The MC is mostly a reliable narrator, but when she travels she can be very wrong about what’s happening in a particular world. This is used to its full advantage, creating subversion and surprise as she discovers mistakes in her assumptions and the new possibilities opened by those gaps. The plot which I thought would take the whole book to tell turned out to just be the first half before twisting all that was set up before to tell an even more interesting story. I would have been content with the story I thought I was getting, but I love what it turned out to be. This even included two of my favorite things: heists and interpersonal politics. So much of this book is built on understanding people, cultures, and how shifts in either between worlds change what can and cannot be done, what words to use, and how things will go down once they’re in motion.
The world-building (heh) is really good! It focuses on two main places and then gradually describes them by talking about how things (and people) are the same or different in the parallel worlds. It creates a feeling where every description of the background or a character is there for a reason. Would we normally care that this house is white? Maybe, maybe not, but if it’s a different color on most worlds and this time that indicates something important because of the knock-on effects of changes like [pick whatever spoiler you want], that makes it feel like the details matter. And, hey, even if you won’t remember what that house color was it still did its job and informed the world. This could have been and info-dumping nightmare of a book and instead it uses everything to make the worlds feel significant with its focus. It keeps the number of frequently referenced worlds low enough for the important ones to be memorable, but also giving little tidbits about ones we won’t actually get to see. I love parallel worlds and time travel stories and this was fantastic. The number of secondary characters whose variants I had to track was mercifully short, letting me enjoy the machinations without getting confused about which versions did or said which thing.
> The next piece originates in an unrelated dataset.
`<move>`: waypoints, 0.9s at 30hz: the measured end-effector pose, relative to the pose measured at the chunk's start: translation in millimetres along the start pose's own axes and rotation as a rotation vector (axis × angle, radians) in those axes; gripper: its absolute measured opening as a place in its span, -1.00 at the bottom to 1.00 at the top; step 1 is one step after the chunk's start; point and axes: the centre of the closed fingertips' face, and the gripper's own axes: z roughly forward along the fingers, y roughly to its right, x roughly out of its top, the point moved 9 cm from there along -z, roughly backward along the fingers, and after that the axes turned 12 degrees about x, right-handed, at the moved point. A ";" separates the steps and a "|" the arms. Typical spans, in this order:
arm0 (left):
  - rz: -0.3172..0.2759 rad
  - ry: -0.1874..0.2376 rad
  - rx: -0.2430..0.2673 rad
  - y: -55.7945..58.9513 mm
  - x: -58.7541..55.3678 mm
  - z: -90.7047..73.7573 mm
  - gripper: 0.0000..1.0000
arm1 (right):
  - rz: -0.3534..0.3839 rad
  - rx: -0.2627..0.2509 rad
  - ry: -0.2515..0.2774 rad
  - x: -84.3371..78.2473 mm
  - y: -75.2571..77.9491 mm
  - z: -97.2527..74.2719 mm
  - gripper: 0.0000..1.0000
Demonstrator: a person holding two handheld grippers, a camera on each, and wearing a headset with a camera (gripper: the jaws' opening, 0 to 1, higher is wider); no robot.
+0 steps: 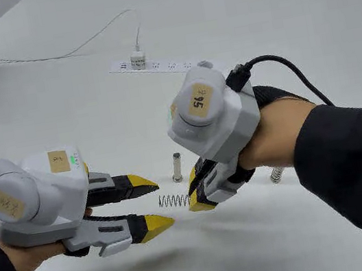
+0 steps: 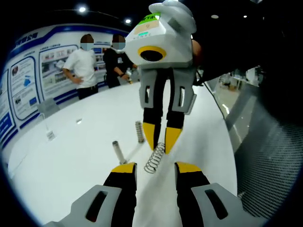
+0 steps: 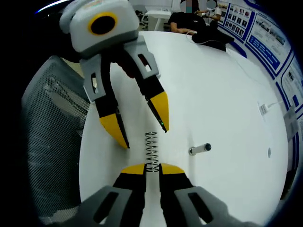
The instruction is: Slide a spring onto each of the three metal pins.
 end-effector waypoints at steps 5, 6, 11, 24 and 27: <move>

The backstory (and, increasingly, the main story) is chock-full of trauma, for the MC and most of the secondary characters as well. Check the CWs, because the book’s MC is dead on over 370 worlds and we find out many of the common reasons. It’s a steady drip of sometimes horrific details that fit the story and matter to current events, but none of the worlds are kind to children, and many of them were especially rough on the MC. It’s a great premise, and I appreciate how the book uses it to comment on the classism and racism inherent in a system which requires people who are dead elsewhere, which means they’re probably not privileged in the main world either. Little details like that are used really well throughout the book and I loved every minute of it.
CW for colonialism, racism, homophobia, gaslighting, confinement, child abuse (backstory), addiction (backstory), child death (not depicted), domestic abuse, violence, gore, blood, medical content, medical trauma, torture, major character death, death.